(Beginning of Raw data)

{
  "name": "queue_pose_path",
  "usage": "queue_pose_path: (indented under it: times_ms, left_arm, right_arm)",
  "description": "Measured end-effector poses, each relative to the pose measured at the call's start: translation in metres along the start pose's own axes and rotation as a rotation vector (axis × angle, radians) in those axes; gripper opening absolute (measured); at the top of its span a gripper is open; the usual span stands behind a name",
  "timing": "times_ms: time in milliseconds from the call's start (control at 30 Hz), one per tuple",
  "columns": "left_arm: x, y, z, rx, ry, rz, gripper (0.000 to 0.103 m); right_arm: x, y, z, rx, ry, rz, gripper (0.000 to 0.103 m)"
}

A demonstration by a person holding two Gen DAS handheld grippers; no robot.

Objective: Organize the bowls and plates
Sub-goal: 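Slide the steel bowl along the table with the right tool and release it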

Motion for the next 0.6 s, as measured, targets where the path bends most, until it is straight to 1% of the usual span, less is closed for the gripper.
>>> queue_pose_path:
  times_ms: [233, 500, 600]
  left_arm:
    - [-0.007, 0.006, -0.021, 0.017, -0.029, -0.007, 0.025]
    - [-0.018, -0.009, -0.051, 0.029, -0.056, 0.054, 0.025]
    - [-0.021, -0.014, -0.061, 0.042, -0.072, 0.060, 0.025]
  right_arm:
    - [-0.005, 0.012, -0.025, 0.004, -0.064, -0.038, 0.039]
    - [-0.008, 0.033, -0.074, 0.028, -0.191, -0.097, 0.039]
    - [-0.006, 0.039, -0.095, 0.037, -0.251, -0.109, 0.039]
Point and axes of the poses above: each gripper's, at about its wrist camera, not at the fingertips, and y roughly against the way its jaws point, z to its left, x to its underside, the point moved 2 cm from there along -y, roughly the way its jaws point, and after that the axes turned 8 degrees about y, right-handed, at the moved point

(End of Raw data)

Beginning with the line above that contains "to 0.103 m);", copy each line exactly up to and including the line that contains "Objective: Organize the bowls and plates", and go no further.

*Completed task*
  "columns": "left_arm: x, y, z, rx, ry, rz, gripper (0.000 to 0.103 m); right_arm: x, y, z, rx, ry, rz, gripper (0.000 to 0.103 m)"
}

A demonstration by a person holding two Gen DAS handheld grippers; no robot.

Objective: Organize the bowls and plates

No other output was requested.